5. Since cells and blood cells change their electrical response characteristics and surface condition depending on their life and death, they can be sorted and discriminated by life and death by combining with 4.

  FIG. 1 is a plot of the vibration amplitudes of chromosomes of different sizes in an alternating electric field versus the alternating voltage frequency. As can be seen from the figure, the oscillation amplitude decreases with increasing AC voltage frequency for any size chromosome, and larger size chromosomes also at lower frequency AC fields compared to smaller chromosomes. Obviously it becomes impossible to respond.

  By utilizing the vibration behavior characteristics of chromosomes of different sizes in such an alternating electric field and using the voltage modulation waveform shown in FIG. 2 for selection, a high-speed and ultra-small chromosome sorter can be realized.

  An example is shown in FIG. Under these conditions (frequency: 1 Hz, applied voltage: 10 Vpp, rise time: 250 milliseconds, fall time: 40 milliseconds), small size chromosomes overtake large size chromosomes as shown in the figure. The situation is observed. In this case, the chromosome of 3 μm size showed a movement of 5 μm per pulse, and the chromosome of 9 μm size showed a movement of 0.2 μm per pulse.

  FIG. 4 is a cross-sectional view of a microfluidic device having a size of several centimeters. A microelectrode is produced on a glass substrate, a very shallow pot is formed with a polymer, and charged particles as a sample are accommodated in the pot. The device is inexpensive and disposable.

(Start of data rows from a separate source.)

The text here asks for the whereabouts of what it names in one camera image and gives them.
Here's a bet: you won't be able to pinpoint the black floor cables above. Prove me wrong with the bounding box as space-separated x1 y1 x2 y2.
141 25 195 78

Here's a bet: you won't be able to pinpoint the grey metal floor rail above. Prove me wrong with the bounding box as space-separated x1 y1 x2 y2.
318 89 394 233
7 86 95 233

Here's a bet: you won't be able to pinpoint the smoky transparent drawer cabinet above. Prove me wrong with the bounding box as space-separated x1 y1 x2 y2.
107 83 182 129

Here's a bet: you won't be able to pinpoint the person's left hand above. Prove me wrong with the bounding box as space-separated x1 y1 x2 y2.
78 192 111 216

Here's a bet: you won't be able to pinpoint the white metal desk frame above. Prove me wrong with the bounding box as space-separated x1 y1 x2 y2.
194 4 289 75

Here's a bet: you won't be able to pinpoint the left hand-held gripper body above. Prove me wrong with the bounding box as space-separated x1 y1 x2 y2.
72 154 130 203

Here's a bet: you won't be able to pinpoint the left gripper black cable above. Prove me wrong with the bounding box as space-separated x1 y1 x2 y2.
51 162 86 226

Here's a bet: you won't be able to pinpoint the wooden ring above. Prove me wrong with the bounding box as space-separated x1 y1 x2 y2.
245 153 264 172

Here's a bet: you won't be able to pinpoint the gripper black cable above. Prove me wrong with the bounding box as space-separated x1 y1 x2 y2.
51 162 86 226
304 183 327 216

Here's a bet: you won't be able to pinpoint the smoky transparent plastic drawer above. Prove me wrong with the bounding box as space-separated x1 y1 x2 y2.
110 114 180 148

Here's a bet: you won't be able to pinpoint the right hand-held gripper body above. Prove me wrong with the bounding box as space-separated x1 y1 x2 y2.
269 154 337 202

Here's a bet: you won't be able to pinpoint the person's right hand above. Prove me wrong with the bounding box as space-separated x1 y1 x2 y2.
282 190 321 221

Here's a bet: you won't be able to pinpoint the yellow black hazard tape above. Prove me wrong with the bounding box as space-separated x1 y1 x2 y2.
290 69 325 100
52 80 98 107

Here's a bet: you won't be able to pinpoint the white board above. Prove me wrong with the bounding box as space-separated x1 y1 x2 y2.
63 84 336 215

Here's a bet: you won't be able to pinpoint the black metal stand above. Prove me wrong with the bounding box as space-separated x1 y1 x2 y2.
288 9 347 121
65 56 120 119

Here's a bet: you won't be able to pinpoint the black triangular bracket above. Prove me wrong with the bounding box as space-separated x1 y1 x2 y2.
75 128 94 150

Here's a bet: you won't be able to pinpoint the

  FIG. 5 is an overview of the particle sorting apparatus according to the present invention, which includes the microfluidic device chip and a notebook computer that generates an arbitrary voltage waveform. In an alternating electric field, the mobility of small chromosomes is greater than the mobility of large chromosomes, so they move farther away and can be sorted by size. This is moved to a collection pot by a DC electric field and collected. Therefore, a large chromosome is recovered in the pot A close to the sample introduction port, and a small chromosome is recovered in the distant pot C.

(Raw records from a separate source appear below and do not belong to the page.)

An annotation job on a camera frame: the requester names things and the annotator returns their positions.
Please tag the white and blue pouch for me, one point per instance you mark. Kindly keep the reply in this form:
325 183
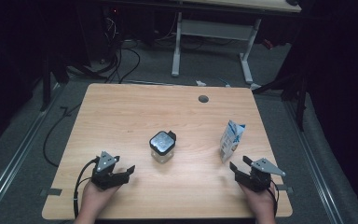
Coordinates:
230 141

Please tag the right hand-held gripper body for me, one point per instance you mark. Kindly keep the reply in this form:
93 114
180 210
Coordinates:
259 174

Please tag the person's left hand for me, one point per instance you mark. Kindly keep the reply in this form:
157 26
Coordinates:
94 200

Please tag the clear jar with black lid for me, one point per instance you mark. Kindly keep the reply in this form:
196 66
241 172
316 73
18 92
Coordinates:
162 143

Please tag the white paper scrap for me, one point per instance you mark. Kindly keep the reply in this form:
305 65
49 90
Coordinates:
200 83

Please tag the white-framed desk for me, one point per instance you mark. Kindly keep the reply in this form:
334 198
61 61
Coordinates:
214 29

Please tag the grey tape strip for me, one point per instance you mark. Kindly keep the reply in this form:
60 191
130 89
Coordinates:
287 188
51 192

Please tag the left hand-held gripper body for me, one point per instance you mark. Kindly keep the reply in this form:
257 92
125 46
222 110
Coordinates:
105 163

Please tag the black stand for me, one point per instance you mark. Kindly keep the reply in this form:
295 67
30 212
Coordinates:
46 87
300 102

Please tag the person's right hand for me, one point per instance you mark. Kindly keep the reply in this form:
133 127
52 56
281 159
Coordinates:
262 202

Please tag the metal floor rail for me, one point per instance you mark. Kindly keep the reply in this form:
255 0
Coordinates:
313 161
18 152

  Thus, a chromosome sorter can be realized with a compact and simple apparatus configuration. In principle, this sorting technique is applicable to sorting colloidal particles as well as other biomolecules such as cells and DNA, since any type can be used as long as it is a charged substance. Already, operation experiments with colloidal particles of different sizes have been carried out to prove the principle.

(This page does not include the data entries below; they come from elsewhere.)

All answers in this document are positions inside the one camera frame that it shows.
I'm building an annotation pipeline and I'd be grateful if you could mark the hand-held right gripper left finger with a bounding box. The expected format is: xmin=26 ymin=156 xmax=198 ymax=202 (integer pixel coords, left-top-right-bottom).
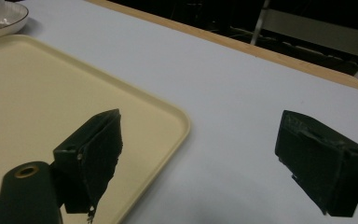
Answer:
xmin=52 ymin=108 xmax=124 ymax=224

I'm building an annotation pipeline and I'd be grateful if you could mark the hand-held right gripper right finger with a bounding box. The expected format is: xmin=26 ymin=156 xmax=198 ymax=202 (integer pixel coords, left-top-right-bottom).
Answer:
xmin=274 ymin=109 xmax=358 ymax=218

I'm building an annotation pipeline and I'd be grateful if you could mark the cream plastic tray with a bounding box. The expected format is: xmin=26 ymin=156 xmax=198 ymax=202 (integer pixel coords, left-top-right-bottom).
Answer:
xmin=0 ymin=34 xmax=191 ymax=224

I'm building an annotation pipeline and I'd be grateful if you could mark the white plate with dark rim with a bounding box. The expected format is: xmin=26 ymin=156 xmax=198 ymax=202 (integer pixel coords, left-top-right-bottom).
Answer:
xmin=0 ymin=1 xmax=30 ymax=42

The figure which plotted the vibration amplitude of the chromosome of a different size in an alternating current electric field with respect to alternating current voltage frequency. An example of a voltage modulation waveform. Here is an asymmetric bipolar waveform. Characteristics of vibration behavior of chromosomes of different sizes. Sectional drawing of a microfluidic device. The whole conceptual diagram of the particle sorter concerning the invention in this application.

Claims (2)

In a method of sorting charged particles having a size of 1 mm or less, the particles having different sizes are accommodated in a microfluidic device chip, and a voltage modulation waveform having an asymmetric bipolar waveform is applied to the particles, thereby A particle sorting method characterized by sorting. A particle sorting apparatus comprising: a microfluidic device chip that stores charged particles having different sizes of 1 mm or less; and an application unit that applies a voltage modulation waveform having an asymmetric bipolar waveform to the particles.